Two mixed models were fitted. One compared RCS tracking of Kidd antigens (Jka and Jkb) with the RCS tracking of the four BioRBC densities (6, 18, 54, or 162 µg/ml). The other compared RCS tracking of the lowest BioRBC density vs. the three heavier BioRBC densities. The fixed effects in both models included density (or method), time, and density × time interaction. In both, the test for density × time interaction corresponds to test whether RCS tracking over time shows nonparallel profiles among the densities and Kidd antigens. In addition to estimating the fixed effects in the mixed model, this analytic method permits selection of the covariance structure that best fits the relationship of the RCS data (i.e., BioRBC densities and Kidd antigens at different times) measured in the same subject. From the fitted models, tests of mean contrasts were performed to compare each of the BioRBC densities with Kidd antigens as the reference (first model) or the three heavier BioRBC densities vs. reference density 6 µg/ml (second model) at each time interval. Because the tracking of RCS for Kidd antigen mismatches in the first model is valid only prior to the times before a second RBC transfusion was administered, time intervals for the data included in this analysis extend only through posttransfusion week 6 while the second model was extended through posttransfusion week 8. The P values for these tests were adjusted using the Bonferroni post hoc method to account for the number of comparisons. The means of the natural log transformed data were back transformed to obtain the mean ratios for each biotin density and for the Kidd antigen at each time interval. Descriptive summary results are presented as the mean ± SD. A P value <0.05 was considered statistically significant.
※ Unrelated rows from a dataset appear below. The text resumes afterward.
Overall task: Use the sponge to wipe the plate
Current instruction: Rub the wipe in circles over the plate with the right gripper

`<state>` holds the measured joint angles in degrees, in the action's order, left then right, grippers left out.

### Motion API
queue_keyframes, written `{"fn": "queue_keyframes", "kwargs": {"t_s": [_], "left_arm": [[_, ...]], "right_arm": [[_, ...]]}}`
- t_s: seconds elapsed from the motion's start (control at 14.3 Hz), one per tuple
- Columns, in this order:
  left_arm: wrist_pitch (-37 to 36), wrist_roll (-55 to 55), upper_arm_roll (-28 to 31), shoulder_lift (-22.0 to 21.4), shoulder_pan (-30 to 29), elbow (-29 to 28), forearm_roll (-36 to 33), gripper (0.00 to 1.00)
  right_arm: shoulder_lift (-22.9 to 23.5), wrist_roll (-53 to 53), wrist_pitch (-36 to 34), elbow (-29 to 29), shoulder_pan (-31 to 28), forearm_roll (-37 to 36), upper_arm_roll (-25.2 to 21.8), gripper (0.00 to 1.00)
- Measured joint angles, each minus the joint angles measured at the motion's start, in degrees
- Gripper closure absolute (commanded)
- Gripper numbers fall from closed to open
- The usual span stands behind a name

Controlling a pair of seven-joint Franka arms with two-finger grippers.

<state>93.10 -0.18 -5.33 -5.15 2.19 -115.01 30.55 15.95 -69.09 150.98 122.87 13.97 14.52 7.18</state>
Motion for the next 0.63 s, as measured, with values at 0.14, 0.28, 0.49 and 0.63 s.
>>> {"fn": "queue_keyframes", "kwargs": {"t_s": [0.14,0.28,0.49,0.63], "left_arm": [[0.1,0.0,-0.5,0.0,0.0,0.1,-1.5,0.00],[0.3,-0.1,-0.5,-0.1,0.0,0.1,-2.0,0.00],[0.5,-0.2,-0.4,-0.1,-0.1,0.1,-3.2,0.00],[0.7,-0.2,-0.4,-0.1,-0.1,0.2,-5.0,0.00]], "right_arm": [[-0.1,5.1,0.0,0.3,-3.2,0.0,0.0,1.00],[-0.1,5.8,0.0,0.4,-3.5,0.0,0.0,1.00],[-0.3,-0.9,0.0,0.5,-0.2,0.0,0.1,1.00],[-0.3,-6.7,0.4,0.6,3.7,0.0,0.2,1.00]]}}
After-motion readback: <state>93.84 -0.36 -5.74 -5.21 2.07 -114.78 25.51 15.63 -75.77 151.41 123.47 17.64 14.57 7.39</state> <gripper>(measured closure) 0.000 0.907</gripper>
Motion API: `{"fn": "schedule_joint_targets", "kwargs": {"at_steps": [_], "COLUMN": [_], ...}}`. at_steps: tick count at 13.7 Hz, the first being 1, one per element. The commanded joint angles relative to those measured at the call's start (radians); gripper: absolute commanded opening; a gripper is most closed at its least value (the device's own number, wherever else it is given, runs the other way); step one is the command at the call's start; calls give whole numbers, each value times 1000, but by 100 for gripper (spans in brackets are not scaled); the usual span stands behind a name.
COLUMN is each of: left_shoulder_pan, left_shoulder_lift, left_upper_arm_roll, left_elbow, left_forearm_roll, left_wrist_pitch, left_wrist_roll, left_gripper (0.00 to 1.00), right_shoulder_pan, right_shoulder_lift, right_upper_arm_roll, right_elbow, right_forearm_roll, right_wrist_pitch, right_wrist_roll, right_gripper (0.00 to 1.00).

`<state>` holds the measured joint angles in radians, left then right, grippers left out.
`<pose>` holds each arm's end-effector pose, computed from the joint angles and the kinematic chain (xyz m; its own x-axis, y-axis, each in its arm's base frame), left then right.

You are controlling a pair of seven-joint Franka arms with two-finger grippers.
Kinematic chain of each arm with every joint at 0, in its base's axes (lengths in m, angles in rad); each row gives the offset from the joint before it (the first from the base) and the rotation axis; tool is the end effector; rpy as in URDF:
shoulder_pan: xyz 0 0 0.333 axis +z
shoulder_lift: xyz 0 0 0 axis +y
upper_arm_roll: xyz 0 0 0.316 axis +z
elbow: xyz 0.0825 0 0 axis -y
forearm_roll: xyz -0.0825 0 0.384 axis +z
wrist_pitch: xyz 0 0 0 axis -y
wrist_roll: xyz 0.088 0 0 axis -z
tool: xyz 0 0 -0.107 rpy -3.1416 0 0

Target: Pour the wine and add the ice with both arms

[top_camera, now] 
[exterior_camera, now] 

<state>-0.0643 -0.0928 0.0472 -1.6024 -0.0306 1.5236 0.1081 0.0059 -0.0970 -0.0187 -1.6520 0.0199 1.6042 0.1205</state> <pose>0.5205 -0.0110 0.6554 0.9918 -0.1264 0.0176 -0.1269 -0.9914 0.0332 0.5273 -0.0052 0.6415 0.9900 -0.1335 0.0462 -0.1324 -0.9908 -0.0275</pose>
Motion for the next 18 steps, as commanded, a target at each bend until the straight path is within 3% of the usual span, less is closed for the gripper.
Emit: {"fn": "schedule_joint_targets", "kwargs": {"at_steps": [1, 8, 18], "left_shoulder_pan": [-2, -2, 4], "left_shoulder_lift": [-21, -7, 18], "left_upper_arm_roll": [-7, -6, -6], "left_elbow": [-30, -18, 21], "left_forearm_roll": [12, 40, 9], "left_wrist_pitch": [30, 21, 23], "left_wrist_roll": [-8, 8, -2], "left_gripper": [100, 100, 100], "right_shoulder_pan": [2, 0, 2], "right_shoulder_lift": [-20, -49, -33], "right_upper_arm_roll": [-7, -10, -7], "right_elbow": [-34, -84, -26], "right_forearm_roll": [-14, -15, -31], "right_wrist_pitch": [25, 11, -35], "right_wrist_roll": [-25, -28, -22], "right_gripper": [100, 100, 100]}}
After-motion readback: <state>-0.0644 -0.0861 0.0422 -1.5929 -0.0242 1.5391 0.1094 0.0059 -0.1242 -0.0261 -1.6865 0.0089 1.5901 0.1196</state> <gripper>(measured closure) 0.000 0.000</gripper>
Statement of Financial Support

This publication was supported in part by US Public Health Service National Institutes of Health (NIH) grant P01 HL046925 (to J.A.W.), by the Thrasher Research Fund 0285-3, and by grant UL1RR024979 from the National Center for Research Resources (to J.A.W.), a part of the NIH. The paper’s contents are solely the responsibility of the authors and do not necessarily represent the official views of the NIH, the Thrasher Research Fund, or the Clinical and Translational Science Award (CTSA) Program.

Disclosure: The authors have nothing to disclose.